DIRECTIONS: Transcribe the listing below verbatim, omitting pictures.

DATASET RECORDS:
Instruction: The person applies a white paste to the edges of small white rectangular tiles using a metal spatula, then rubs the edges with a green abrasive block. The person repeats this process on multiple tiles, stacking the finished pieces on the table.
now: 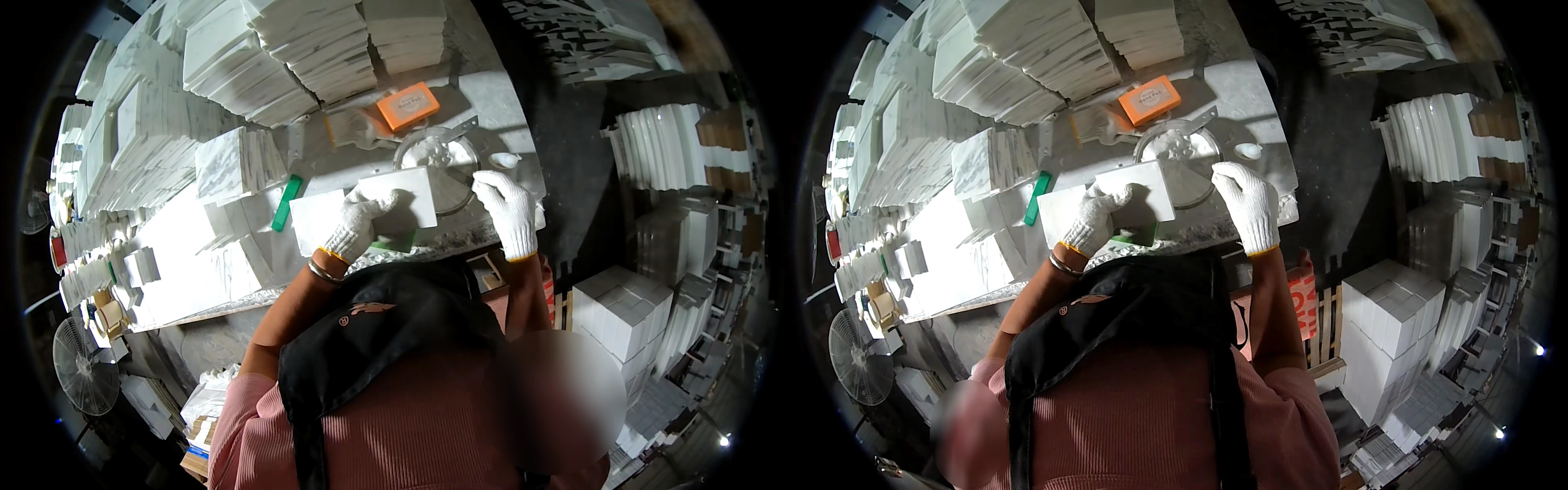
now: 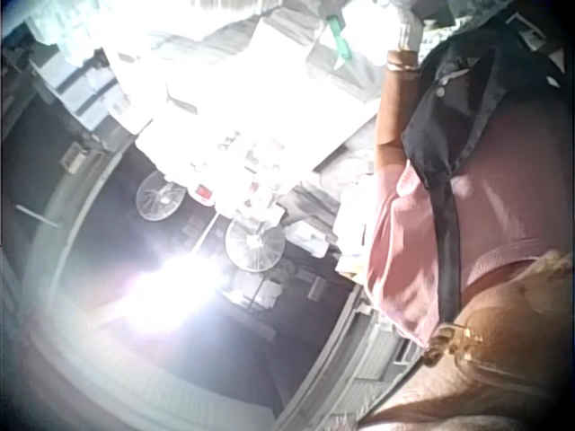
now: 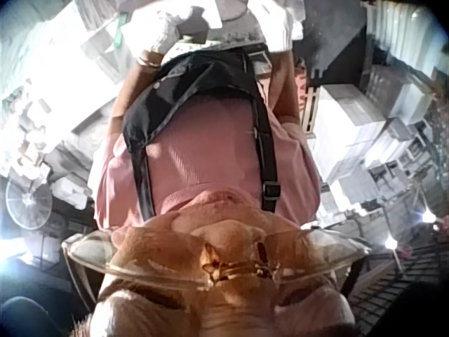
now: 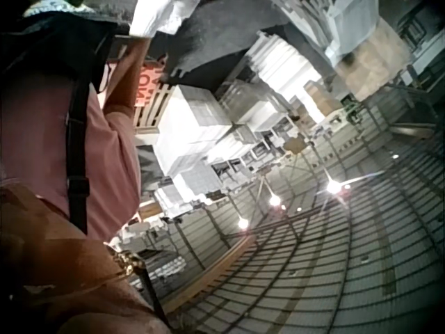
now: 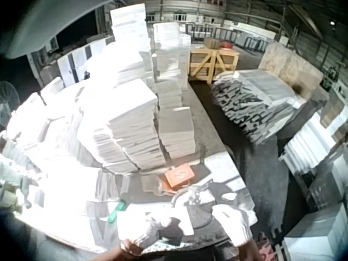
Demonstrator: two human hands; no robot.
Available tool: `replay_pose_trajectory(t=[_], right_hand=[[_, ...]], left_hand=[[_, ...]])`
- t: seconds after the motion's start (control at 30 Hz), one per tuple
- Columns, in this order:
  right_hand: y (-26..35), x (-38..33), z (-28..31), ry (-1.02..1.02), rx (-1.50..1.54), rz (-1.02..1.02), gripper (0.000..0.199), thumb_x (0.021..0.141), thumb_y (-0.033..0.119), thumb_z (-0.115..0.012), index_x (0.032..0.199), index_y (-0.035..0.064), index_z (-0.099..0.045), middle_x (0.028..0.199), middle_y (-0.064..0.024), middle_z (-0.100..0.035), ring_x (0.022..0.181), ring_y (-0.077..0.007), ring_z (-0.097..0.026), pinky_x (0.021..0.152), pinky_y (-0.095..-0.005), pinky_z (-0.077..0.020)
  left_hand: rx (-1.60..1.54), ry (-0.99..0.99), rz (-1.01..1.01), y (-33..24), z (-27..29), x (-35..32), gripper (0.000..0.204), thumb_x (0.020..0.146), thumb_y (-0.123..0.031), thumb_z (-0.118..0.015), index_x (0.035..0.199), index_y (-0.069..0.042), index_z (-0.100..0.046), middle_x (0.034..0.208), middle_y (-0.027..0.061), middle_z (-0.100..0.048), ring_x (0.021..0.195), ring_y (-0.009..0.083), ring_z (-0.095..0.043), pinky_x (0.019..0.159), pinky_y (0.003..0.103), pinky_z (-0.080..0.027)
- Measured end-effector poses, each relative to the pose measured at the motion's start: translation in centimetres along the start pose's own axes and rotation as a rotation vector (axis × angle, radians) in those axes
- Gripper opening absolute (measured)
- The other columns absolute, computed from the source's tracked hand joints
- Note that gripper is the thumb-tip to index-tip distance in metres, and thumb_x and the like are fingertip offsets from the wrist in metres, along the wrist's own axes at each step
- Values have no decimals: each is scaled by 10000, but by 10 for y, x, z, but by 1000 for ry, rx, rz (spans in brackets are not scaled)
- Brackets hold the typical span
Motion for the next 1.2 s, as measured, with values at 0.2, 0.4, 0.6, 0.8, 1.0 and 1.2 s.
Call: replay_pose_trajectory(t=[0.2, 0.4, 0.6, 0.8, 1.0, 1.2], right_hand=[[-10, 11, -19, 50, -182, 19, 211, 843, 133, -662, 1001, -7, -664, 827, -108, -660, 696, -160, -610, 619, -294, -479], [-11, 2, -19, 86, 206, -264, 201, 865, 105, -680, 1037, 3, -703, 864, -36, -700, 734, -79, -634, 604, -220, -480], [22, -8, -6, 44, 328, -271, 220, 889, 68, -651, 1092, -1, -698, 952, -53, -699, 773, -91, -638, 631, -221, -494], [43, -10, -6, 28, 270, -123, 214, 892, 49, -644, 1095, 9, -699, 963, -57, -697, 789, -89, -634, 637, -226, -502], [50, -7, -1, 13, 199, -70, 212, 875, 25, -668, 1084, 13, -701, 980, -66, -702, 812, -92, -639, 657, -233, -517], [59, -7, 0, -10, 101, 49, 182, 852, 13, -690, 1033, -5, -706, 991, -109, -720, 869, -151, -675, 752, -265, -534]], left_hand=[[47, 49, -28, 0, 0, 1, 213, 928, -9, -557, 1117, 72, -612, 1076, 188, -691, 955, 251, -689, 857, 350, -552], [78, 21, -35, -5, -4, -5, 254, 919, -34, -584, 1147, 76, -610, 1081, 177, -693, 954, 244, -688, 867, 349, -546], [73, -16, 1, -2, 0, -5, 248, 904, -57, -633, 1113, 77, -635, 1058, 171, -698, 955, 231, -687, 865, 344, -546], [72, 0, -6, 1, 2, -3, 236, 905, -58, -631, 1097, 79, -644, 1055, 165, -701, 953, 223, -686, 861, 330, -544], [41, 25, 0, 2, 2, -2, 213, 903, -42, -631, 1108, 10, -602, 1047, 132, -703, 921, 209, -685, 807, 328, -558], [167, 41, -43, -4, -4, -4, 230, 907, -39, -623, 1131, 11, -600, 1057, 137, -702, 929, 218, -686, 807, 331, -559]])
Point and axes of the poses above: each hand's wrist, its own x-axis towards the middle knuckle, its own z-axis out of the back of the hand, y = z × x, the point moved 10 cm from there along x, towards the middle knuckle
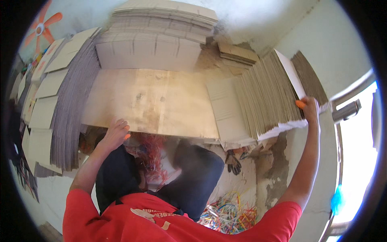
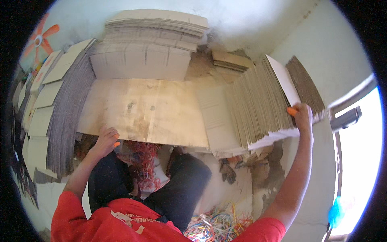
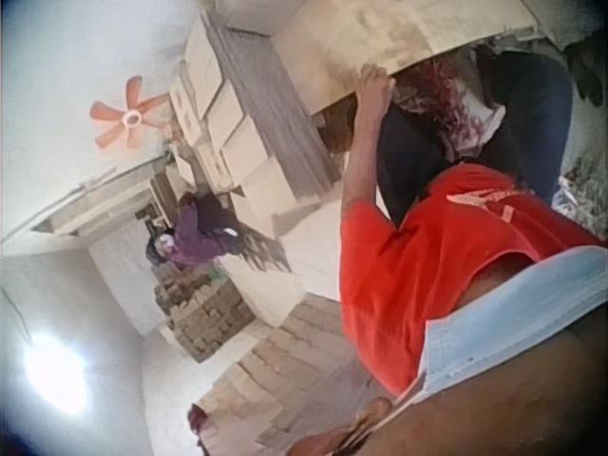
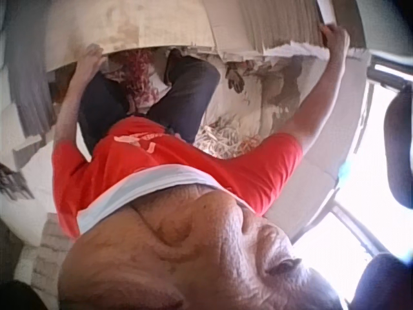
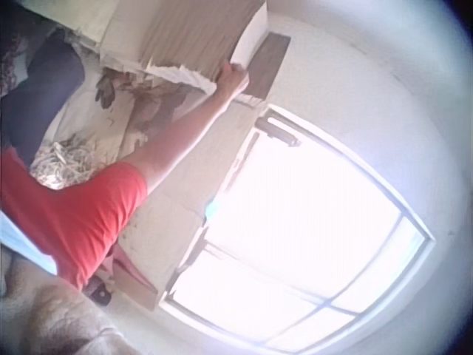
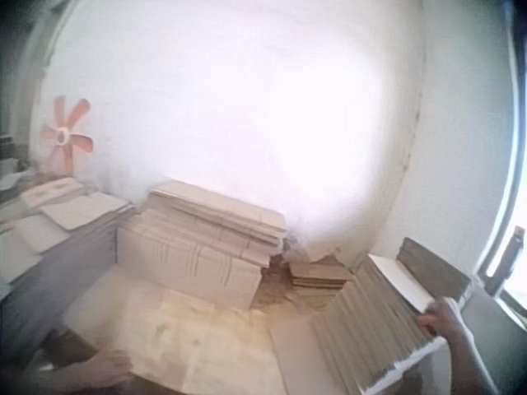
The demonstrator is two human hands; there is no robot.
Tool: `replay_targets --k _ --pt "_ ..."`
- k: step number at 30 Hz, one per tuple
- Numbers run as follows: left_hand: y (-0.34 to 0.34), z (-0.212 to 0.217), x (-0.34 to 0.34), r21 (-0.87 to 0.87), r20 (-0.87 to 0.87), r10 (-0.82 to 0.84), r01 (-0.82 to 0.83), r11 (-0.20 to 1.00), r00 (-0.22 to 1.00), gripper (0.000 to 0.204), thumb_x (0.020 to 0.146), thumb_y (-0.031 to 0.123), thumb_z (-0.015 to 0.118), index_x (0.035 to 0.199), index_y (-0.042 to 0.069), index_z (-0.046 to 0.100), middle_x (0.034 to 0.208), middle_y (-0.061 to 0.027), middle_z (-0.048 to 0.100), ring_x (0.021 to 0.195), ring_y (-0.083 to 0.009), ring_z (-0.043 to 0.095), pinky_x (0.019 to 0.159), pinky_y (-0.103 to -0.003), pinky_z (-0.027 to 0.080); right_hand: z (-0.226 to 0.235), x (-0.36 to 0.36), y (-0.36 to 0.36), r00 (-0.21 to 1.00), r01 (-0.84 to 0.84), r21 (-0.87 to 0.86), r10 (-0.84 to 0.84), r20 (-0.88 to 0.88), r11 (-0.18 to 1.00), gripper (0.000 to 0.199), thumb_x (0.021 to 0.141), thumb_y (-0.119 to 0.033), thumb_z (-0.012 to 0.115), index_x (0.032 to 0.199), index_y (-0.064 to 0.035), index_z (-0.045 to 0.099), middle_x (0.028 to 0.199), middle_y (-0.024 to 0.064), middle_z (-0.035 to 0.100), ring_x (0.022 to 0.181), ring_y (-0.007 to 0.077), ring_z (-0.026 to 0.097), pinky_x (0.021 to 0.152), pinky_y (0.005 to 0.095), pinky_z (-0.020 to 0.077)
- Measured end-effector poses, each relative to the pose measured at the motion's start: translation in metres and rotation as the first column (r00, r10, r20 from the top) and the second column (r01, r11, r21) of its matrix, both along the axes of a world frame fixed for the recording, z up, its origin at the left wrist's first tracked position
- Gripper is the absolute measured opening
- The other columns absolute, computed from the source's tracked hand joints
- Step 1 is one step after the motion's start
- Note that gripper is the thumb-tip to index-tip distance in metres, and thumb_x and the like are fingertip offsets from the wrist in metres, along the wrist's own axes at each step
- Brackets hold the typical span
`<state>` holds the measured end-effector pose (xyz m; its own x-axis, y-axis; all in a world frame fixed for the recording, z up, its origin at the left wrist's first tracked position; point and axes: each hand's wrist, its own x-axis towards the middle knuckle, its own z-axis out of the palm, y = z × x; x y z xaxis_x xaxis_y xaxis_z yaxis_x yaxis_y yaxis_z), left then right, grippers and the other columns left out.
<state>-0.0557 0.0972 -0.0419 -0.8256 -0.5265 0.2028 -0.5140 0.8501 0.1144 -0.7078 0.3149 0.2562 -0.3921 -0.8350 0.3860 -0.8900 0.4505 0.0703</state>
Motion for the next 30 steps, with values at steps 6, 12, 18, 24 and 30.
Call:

WRITTEN SOLUTION:
Instruction: The person applies a white paste to the edges of small white rectangular tiles using a metal spatula, then rubs the edges with a green abrasive block. The person repeats this process on multiple tiles, stacking the finished pieces on the table.
now: 
now: 
now: 
now: 
now: 
Demonstrator: two human hands; no robot.
Available tool: `replay_pose_trajectory(t=[_], right_hand=[[_, ...]], left_hand=[[_, ...]])`
- t: seconds after the motion's start (control at 30 Hz), one per tuple
- Columns, in this order:
  right_hand: y (-26..35), x (-38..33), z (-28..31), ry (-1.02..1.02), rx (-1.50..1.54), rz (-1.02..1.02), gripper (0.000..0.199), thumb_x (0.021..0.141), thumb_y (-0.033..0.119), thumb_z (-0.115..0.012), index_x (0.032..0.199), index_y (-0.035..0.064), index_z (-0.099..0.045), middle_x (0.028..0.199), middle_y (-0.064..0.024), middle_z (-0.100..0.035), ring_x (0.022..0.181), ring_y (-0.077..0.007), ring_z (-0.097..0.026), pinky_x (0.021..0.152), pinky_y (-0.095..-0.005), pinky_z (-0.077..0.020)
  left_hand: rx (-1.60..1.54), ry (-0.99..0.99), rz (-1.01..1.01), y (-33..24), z (-27..29), x (-35..32), gripper (0.000..0.204), thumb_x (0.020..0.146), thumb_y (-0.123..0.031), thumb_z (-0.118..0.015), index_x (0.035..0.199), index_y (-0.069..0.042), index_z (-0.100..0.046), middle_x (0.034..0.208), middle_y (-0.027..0.061), middle_z (-0.100..0.048), ring_x (0.021..0.195), ring_y (-0.009..0.083), ring_z (-0.095..0.043), pinky_x (0.019..0.159), pinky_y (0.003..0.103), pinky_z (-0.080..0.027)
- Measured end-effector poses, each relative to the pose measured at the motion's start: translation in centimetres along the start pose's own axes and rotation as a rotation vector (axis × angle, radians) in those axes
- Gripper opening absolute (measured)
- The other columns absolute, computed from the source's tracked hand joints
- Note that gripper is the thumb-tip to index-tip distance in metres, and thumb_x and the like are fingertip offsets from the wrist in metres, along the wrist's own axes at each step
- Values have no decimals: each is scaled by 10000, but by 10 for y, x, z, but by 1000 for ry, rx, rz (spans in brackets are not scaled)
- Brackets hold the typical span
Motion for the next 1.2 s, as measured, with values at 0.2, 0.4, 0.6, 0.8, 1.0 and 1.2 s.
Call: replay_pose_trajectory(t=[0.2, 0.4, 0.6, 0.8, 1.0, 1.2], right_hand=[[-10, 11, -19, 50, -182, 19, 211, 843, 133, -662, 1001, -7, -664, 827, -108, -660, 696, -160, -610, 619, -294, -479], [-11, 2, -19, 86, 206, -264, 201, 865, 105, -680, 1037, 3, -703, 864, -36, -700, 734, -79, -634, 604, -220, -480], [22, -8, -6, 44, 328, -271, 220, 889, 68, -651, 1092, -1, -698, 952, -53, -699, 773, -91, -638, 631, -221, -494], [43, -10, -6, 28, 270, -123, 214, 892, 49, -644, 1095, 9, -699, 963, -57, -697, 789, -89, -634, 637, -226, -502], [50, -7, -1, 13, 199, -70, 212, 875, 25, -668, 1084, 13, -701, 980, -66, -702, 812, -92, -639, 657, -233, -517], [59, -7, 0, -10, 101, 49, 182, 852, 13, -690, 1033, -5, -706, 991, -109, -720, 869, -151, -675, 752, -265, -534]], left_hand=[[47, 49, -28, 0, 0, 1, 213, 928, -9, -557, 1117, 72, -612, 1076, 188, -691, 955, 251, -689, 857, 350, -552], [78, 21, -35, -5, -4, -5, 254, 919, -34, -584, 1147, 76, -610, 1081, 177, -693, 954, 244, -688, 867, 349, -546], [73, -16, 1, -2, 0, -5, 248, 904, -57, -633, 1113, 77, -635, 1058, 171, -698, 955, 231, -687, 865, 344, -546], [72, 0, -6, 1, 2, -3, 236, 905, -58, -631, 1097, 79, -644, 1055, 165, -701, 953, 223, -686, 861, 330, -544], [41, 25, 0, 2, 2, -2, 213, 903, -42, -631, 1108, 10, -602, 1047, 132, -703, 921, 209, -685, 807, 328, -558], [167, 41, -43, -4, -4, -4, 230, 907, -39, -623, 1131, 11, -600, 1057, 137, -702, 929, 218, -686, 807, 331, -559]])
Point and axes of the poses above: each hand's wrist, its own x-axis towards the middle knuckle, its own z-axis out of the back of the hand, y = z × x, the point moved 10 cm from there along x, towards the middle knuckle
The demonstrator is two human hands; there is no robot.
Tool: `replay_targets --k _ --pt "_ ..."`
- k: step number at 30 Hz, one per tuple
- Numbers run as follows: left_hand: y (-0.34 to 0.34), z (-0.212 to 0.217), x (-0.34 to 0.34), r21 (-0.87 to 0.87), r20 (-0.87 to 0.87), r10 (-0.82 to 0.84), r01 (-0.82 to 0.83), r11 (-0.20 to 1.00), r00 (-0.22 to 1.00), gripper (0.000 to 0.204), thumb_x (0.020 to 0.146), thumb_y (-0.031 to 0.123), thumb_z (-0.015 to 0.118), index_x (0.035 to 0.199), index_y (-0.042 to 0.069), index_z (-0.046 to 0.100), middle_x (0.034 to 0.208), middle_y (-0.061 to 0.027), middle_z (-0.048 to 0.100), ring_x (0.021 to 0.195), ring_y (-0.083 to 0.009), ring_z (-0.043 to 0.095), pinky_x (0.019 to 0.159), pinky_y (-0.103 to -0.003), pinky_z (-0.027 to 0.080); right_hand: z (-0.226 to 0.235), x (-0.36 to 0.36), y (-0.36 to 0.36), r00 (-0.21 to 1.00), r01 (-0.84 to 0.84), r21 (-0.87 to 0.86), r10 (-0.84 to 0.84), r20 (-0.88 to 0.88), r11 (-0.18 to 1.00), gripper (0.000 to 0.199), thumb_x (0.021 to 0.141), thumb_y (-0.119 to 0.033), thumb_z (-0.012 to 0.115), index_x (0.032 to 0.199), index_y (-0.064 to 0.035), index_z (-0.045 to 0.099), middle_x (0.028 to 0.199), middle_y (-0.024 to 0.064), middle_z (-0.035 to 0.100), ring_x (0.022 to 0.181), ring_y (-0.007 to 0.077), ring_z (-0.026 to 0.097), pinky_x (0.021 to 0.152), pinky_y (0.005 to 0.095), pinky_z (-0.020 to 0.077)
- Measured end-effector poses, each relative to the pose measured at the motion's start: translation in metres and rotation as the first column (r00, r10, r20 from the top) and the second column (r01, r11, r21) of its matrix, both along the axes of a world frame fixed for the recording, z up, its origin at the left wrist's first tracked position
- Gripper is the absolute measured opening
- The other columns absolute, computed from the source's tracked hand joints
- Step 1 is one step after the motion's start
- Note that gripper is the thumb-tip to index-tip distance in metres, and thumb_x and the like are fingertip offsets from the wrist in metres, along the wrist's own axes at each step
- Brackets hold the typical span
`<state>` holds the measured end-effector pose (xyz m; its own x-axis, y-axis; all in a world frame fixed for the recording, z up, its origin at the left wrist's first tracked position; point and axes: each hand's wrist, its own x-axis towards the middle knuckle, its own z-axis out of the palm, y = z × x; x y z xaxis_x xaxis_y xaxis_z yaxis_x yaxis_y yaxis_z), left then right, grippers and the other columns left out.
<state>-0.0557 0.0972 -0.0419 -0.8256 -0.5265 0.2028 -0.5140 0.8501 0.1144 -0.7078 0.3149 0.2562 -0.3921 -0.8350 0.3860 -0.8900 0.4505 0.0703</state>
Motion for the next 30 steps, with values at steps 6, 12, 18, 24 and 30.
Call:

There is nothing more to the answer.